(Given information begins)

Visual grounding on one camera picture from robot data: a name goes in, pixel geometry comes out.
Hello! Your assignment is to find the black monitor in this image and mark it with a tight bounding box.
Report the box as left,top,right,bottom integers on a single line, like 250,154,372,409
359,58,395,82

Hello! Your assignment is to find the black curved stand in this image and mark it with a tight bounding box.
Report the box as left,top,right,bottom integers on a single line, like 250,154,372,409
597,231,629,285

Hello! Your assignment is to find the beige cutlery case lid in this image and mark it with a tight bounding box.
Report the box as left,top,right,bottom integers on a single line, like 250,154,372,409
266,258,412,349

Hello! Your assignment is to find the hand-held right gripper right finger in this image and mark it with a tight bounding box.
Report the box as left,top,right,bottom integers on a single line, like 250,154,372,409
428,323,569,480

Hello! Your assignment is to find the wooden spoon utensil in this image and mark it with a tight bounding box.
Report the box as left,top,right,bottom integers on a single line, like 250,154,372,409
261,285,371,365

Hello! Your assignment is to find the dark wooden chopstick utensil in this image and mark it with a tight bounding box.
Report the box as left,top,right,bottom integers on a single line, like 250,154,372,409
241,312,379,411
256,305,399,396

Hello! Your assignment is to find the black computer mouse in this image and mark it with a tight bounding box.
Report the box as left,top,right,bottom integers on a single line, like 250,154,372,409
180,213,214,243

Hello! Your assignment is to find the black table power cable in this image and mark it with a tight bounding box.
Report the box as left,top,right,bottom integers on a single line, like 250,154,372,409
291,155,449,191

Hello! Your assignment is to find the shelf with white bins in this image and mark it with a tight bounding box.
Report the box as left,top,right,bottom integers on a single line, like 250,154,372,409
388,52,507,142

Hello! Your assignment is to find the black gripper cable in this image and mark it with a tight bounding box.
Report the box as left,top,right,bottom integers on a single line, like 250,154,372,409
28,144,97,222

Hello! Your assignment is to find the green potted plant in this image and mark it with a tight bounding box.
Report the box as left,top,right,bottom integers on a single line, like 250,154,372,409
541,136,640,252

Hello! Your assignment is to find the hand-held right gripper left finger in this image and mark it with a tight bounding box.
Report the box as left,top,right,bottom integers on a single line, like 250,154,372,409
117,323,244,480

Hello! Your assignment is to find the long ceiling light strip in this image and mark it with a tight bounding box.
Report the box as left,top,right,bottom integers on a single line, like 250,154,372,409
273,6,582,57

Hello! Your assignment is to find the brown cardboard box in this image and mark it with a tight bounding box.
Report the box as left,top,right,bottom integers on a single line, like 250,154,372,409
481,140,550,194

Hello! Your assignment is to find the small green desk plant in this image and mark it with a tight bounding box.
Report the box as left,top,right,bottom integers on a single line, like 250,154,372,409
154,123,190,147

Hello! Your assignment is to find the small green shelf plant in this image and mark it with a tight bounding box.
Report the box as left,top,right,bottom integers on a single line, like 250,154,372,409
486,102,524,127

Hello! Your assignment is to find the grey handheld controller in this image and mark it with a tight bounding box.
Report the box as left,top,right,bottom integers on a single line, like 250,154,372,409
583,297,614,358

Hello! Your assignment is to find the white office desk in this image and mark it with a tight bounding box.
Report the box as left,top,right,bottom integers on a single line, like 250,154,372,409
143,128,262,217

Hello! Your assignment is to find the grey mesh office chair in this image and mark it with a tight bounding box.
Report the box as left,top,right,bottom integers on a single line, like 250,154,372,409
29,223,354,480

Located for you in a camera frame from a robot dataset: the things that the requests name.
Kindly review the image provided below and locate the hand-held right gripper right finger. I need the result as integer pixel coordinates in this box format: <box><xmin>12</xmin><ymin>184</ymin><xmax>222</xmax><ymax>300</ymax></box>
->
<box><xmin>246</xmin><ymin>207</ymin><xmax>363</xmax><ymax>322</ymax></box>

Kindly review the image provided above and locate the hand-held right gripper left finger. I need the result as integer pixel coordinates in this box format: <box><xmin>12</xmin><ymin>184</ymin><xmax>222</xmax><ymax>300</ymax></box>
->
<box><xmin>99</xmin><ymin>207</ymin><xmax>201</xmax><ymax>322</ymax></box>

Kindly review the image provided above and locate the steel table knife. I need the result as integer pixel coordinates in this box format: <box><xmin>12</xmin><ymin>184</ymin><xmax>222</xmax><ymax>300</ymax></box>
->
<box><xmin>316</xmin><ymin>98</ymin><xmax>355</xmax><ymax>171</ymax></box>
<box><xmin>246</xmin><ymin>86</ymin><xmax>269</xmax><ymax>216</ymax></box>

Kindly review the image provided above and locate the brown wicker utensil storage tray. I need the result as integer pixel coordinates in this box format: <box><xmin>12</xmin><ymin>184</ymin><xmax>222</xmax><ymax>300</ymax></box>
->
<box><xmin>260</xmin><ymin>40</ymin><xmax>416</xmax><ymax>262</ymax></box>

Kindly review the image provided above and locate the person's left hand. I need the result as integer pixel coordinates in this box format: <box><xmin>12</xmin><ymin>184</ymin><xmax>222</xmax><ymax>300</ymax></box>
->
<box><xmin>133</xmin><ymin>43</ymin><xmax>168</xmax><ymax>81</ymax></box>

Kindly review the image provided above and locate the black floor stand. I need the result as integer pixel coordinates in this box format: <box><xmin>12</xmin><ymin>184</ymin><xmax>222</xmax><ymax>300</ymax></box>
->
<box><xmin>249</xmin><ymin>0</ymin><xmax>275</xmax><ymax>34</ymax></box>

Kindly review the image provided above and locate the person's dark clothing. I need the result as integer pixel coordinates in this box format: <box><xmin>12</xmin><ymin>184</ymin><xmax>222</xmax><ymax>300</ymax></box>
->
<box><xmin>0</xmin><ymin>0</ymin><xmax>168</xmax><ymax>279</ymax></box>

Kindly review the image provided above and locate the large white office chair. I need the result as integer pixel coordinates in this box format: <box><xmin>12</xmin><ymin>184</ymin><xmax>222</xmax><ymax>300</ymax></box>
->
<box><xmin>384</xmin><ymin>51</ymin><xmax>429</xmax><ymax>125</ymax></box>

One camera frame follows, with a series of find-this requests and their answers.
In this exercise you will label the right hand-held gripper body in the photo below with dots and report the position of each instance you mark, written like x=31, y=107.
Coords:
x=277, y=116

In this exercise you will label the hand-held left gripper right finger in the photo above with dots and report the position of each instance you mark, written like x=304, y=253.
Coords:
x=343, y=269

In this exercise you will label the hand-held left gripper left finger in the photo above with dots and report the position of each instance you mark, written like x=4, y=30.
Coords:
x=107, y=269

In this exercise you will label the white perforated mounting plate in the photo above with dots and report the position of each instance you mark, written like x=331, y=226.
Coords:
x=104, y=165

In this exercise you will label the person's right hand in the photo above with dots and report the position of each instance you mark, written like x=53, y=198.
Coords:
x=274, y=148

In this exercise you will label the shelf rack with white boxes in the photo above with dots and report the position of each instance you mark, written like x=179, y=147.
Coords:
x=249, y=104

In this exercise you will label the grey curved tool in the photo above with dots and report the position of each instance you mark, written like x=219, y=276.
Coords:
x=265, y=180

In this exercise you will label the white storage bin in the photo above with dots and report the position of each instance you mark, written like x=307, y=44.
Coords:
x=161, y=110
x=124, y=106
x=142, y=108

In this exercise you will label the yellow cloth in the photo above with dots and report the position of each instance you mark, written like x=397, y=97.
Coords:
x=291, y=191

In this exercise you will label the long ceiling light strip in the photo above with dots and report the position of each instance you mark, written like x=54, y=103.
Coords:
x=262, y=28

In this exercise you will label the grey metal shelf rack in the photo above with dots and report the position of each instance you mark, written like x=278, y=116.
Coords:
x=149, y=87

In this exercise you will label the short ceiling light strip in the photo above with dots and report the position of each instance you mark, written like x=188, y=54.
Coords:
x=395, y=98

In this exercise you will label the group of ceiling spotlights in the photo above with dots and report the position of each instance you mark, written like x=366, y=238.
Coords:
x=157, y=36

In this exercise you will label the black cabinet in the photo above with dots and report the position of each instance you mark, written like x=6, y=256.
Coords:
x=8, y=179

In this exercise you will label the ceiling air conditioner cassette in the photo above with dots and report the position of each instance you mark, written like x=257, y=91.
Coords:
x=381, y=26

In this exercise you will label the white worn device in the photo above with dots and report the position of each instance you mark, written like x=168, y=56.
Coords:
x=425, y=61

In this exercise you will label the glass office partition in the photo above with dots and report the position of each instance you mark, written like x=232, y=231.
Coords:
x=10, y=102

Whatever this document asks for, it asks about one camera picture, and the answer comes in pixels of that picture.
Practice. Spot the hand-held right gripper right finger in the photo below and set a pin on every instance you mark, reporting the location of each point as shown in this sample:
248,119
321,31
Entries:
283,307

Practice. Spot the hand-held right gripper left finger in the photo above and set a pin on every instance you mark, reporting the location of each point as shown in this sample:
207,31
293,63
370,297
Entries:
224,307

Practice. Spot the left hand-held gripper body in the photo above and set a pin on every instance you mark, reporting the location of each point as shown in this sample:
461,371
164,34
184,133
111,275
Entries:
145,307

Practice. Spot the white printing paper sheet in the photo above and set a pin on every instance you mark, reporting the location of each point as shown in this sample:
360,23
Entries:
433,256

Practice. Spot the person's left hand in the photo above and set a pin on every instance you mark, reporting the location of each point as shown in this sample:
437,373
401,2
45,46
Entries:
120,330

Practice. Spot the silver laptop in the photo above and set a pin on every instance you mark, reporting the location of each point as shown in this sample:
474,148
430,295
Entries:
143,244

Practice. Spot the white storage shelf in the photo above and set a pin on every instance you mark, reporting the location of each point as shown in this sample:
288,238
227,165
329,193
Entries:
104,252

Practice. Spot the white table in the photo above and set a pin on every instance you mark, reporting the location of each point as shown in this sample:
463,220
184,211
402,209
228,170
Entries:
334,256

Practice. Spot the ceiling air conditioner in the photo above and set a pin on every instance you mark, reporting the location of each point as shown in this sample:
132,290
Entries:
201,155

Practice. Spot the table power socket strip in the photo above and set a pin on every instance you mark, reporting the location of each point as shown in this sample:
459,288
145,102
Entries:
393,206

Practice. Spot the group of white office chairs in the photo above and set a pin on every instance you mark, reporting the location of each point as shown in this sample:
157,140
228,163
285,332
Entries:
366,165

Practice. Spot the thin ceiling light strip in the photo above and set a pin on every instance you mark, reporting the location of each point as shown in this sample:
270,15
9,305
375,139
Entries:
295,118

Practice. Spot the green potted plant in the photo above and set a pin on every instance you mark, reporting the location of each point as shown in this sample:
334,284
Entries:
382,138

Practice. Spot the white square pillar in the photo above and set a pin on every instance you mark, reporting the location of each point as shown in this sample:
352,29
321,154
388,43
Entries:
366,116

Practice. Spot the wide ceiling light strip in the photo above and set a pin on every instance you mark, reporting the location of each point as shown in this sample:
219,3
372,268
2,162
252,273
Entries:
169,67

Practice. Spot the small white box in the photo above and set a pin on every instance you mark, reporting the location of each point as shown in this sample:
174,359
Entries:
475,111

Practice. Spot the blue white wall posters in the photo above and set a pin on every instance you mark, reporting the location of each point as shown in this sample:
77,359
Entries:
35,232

(Given information ends)

Return all lines of the material that have "picture" in them.

Visual grounding on one camera picture from robot data: a name goes in, pixel geometry comes out.
Whatever this document asks for, it asks about one camera picture, and the answer comes in pixels of that picture.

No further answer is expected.